**Instructions for the task:**
The expected output is the data below, restated word for word.
### Given information
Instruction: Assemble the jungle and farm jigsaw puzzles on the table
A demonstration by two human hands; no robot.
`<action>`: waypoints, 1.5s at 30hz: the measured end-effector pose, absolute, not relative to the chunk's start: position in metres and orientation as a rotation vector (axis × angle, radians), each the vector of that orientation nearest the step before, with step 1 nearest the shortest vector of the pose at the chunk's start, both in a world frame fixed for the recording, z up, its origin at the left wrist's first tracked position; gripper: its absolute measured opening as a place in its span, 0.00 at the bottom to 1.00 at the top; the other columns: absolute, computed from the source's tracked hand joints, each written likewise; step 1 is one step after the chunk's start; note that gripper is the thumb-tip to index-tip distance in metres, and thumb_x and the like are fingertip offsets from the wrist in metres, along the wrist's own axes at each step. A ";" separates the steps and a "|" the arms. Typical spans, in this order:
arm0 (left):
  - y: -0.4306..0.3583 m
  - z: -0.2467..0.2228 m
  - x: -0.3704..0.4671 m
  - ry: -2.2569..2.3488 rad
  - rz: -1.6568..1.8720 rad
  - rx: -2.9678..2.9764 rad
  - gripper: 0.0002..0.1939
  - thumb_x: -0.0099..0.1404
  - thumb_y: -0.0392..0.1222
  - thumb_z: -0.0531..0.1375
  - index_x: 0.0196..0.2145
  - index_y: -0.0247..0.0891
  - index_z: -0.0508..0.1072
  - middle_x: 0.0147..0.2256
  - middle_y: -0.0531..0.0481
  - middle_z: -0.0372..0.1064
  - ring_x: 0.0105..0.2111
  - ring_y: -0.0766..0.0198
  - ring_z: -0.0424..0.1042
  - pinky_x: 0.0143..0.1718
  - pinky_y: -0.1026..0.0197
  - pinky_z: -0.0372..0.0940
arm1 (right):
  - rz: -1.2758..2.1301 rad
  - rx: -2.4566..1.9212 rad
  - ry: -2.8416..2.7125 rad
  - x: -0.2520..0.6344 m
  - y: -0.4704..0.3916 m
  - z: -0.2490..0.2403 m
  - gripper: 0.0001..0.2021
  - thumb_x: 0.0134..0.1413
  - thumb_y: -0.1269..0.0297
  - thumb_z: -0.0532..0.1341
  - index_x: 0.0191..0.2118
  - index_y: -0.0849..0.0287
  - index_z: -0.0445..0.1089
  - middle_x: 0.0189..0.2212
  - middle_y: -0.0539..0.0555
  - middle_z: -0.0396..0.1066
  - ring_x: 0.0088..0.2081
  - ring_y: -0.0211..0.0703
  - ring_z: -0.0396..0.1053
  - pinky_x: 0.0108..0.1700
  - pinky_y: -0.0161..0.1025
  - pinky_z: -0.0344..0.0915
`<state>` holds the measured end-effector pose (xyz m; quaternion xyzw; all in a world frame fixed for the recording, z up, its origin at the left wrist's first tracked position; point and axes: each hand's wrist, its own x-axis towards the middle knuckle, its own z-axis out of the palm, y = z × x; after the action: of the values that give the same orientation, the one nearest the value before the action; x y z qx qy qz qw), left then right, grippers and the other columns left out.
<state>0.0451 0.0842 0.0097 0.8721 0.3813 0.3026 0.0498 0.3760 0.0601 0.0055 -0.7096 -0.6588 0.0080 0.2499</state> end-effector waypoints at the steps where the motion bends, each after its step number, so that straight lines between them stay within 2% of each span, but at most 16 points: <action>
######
**Result below:**
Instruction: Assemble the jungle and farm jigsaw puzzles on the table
A demonstration by two human hands; no robot.
`<action>`: waypoints, 1.5s at 30hz: the measured end-effector pose, absolute, not relative to the chunk's start: position in metres and orientation as a rotation vector (axis × angle, radians), each the vector of that orientation nearest the step before, with step 1 nearest the shortest vector of the pose at the chunk's start, both in a world frame fixed for the recording, z up, its origin at the left wrist's first tracked position; gripper: its absolute measured opening as a place in its span, 0.00 at the bottom to 1.00 at the top; the other columns: absolute, computed from the source's tracked hand joints, each written likewise; step 1 is one step after the chunk's start; note that gripper is the thumb-tip to index-tip distance in metres, and thumb_x and the like are fingertip offsets from the wrist in metres, along the wrist's own axes at each step. A ";" separates the steps and a "|" the arms. Typical spans, in this order:
arm0 (left):
  - y: -0.4306..0.3583 m
  - z: -0.2467..0.2228 m
  - x: -0.3704..0.4671 m
  - ry: -2.2569..2.3488 rad
  - rz: -1.6568..1.8720 rad
  - rx: -2.9678..2.9764 rad
  - gripper: 0.0002..0.1939
  - thumb_x: -0.0099..0.1404
  - thumb_y: -0.0392..0.1222
  - thumb_z: -0.0531..0.1375
  - index_x: 0.0196..0.2145
  - index_y: -0.0247..0.0891
  - index_z: -0.0508..0.1072
  - middle_x: 0.0147..0.2256
  - middle_y: -0.0531..0.0481
  - middle_z: -0.0372..0.1064
  - ring_x: 0.0105..0.2111
  - ring_y: -0.0766..0.0198
  - ring_z: -0.0424..0.1042
  - pinky_x: 0.0143..0.1718
  - pinky_y: -0.1026..0.0197
  - pinky_z: -0.0372..0.0940
arm1 (right):
  - rz: -1.2758..2.1301 rad
  - rx: -2.4566..1.9212 rad
  - ry: -2.8416..2.7125 rad
  - x: -0.2520..0.6344 m
  - y: -0.4704..0.3916 m
  - z: -0.2490..0.2403 m
  - gripper: 0.0001..0.2021
  - thumb_x: 0.0134..0.1413
  - thumb_y: -0.1269..0.0297
  - thumb_z: -0.0532..0.1341
  - index_x: 0.0191..0.2118
  - index_y: -0.0849..0.0287
  - index_z: -0.0445..0.1089
  - middle_x: 0.0189..0.2212
  - middle_y: -0.0539..0.0555
  - middle_z: -0.0396..0.1066
  - ring_x: 0.0088..0.2081
  - ring_y: -0.0211..0.0703
  - ring_z: -0.0396..0.1053
  - pinky_x: 0.0108..0.1700
  - pinky_y: -0.0161..0.1025
  - pinky_z: -0.0344..0.0915
`<state>` holds the measured end-effector pose (xyz m; quaternion xyzw; all in a world frame fixed for the recording, z up, its origin at the left wrist's first tracked position; point and axes: each hand's wrist, its own x-axis towards the middle knuckle, its own z-axis out of the palm, y = z × x; after the action: of the values that give the same orientation, the one nearest the value before the action; x y z qx qy qz qw), left then right, grippers and the other columns left out.
<state>0.0451 0.0842 0.0097 0.8721 0.3813 0.3026 0.0498 0.3760 0.0601 0.0055 -0.7096 -0.6588 0.0080 0.2499</state> end-effector waypoints at the steps where the motion bends, each after its step number, so that straight lines between them stay within 2% of each span, but at most 16 points: <action>

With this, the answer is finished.